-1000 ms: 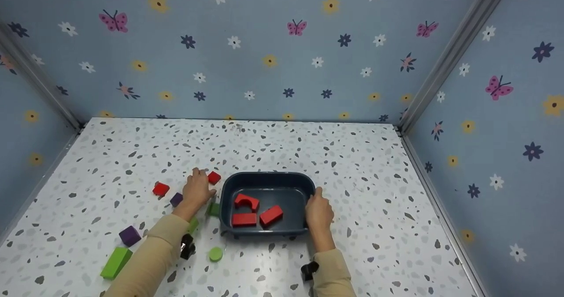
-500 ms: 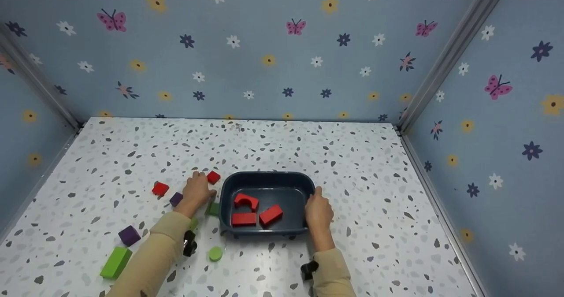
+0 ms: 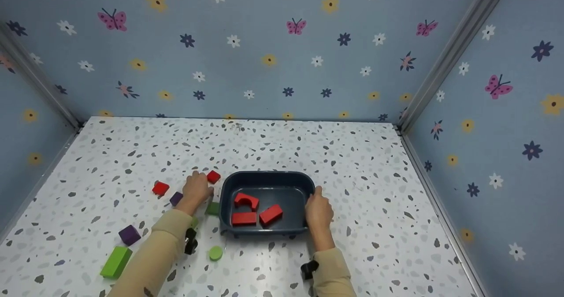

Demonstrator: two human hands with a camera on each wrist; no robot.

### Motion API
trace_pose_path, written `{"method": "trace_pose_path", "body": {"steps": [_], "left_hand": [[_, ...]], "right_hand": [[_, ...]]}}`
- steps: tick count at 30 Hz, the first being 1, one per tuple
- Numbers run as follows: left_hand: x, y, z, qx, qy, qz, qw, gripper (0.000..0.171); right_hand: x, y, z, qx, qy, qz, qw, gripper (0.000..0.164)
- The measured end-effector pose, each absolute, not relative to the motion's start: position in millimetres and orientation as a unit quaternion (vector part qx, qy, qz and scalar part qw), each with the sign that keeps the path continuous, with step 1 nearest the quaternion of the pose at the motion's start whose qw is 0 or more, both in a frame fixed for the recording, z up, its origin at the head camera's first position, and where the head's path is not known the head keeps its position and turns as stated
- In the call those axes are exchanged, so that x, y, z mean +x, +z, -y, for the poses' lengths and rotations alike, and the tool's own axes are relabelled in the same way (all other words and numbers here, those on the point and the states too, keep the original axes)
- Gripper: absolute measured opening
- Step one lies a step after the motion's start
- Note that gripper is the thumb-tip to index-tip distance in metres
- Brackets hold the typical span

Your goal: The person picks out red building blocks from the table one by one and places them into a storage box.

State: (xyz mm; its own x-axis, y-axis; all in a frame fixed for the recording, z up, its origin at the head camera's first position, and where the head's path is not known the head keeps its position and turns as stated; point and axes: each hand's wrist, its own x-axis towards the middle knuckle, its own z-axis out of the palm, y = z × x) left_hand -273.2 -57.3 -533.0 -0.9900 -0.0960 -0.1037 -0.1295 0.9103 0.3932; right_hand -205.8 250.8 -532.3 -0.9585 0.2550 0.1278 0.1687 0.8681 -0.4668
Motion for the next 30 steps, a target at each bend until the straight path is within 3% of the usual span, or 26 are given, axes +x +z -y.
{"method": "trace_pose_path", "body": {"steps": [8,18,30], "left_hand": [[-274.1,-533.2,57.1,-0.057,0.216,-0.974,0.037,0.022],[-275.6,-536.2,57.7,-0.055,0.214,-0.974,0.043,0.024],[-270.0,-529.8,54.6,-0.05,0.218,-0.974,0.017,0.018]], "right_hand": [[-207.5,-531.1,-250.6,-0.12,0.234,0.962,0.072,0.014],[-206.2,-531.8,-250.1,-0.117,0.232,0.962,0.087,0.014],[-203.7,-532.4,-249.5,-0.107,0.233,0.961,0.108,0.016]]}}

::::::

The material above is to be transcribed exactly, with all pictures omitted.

-1000 ms: 
-500 ms: 
+0 ms: 

Demonstrator: two human hands with a camera on each wrist; no robot.

### Motion API
trace_pose_path, written `{"method": "trace_pose_path", "body": {"steps": [_], "left_hand": [[_, ...]], "right_hand": [[_, ...]]}}`
- steps: tick count at 30 Hz, the first being 1, one per tuple
- Numbers run as follows: left_hand: x, y, z, qx, qy, qz, qw, gripper (0.000..0.171); right_hand: x, y, z, qx, qy, qz, qw, gripper (0.000..0.164)
- The measured end-effector pose, each absolute, not relative to the motion's start: position in millimetres and orientation as a unit quaternion (vector part qx, qy, qz and scalar part qw), each with the sign that keeps the path continuous, with step 1 nearest the quaternion of the pose at the motion's start whose qw is 0 or more, both in a frame fixed for the recording, z up, its origin at the head camera's first position, and where the head's path is not known the head keeps its position and turns as stated
- In the call those axes are exchanged, so that x, y, z mean +x, +z, -y, for the poses' lengths and rotations alike, and the tool's own axes are relabelled in the same way (all other words and numbers here, those on the point and the states too, keep the original axes)
- Gripper: absolute measured opening
- Step one lies a step after the motion's start
- Note that gripper is the thumb-tip to index-tip distance in metres
- Brackets hold the typical span

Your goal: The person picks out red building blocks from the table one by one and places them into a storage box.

State: (xyz mm; its own x-axis, y-axis; all in a frame fixed for the recording, z up, its origin at the head camera's first position, and where the head's path is not known the head keeps its position and turns as stated; point and axes: each hand's wrist, its own x-axis towards the middle knuckle, its own z-axis out of the palm, y = z × x) left_hand -273.2 -57.3 -533.0 -0.9900 -0.0960 -0.1037 -0.1295 0.9103 0.3932; right_hand -205.8 250.8 -532.3 -0.9585 0.2550 0.1278 0.1687 0.8681 -0.4668
Motion for the next 30 steps, a target at each bend until the straight path is within 3% of the usual span, or 26 are given, axes +x +z -y.
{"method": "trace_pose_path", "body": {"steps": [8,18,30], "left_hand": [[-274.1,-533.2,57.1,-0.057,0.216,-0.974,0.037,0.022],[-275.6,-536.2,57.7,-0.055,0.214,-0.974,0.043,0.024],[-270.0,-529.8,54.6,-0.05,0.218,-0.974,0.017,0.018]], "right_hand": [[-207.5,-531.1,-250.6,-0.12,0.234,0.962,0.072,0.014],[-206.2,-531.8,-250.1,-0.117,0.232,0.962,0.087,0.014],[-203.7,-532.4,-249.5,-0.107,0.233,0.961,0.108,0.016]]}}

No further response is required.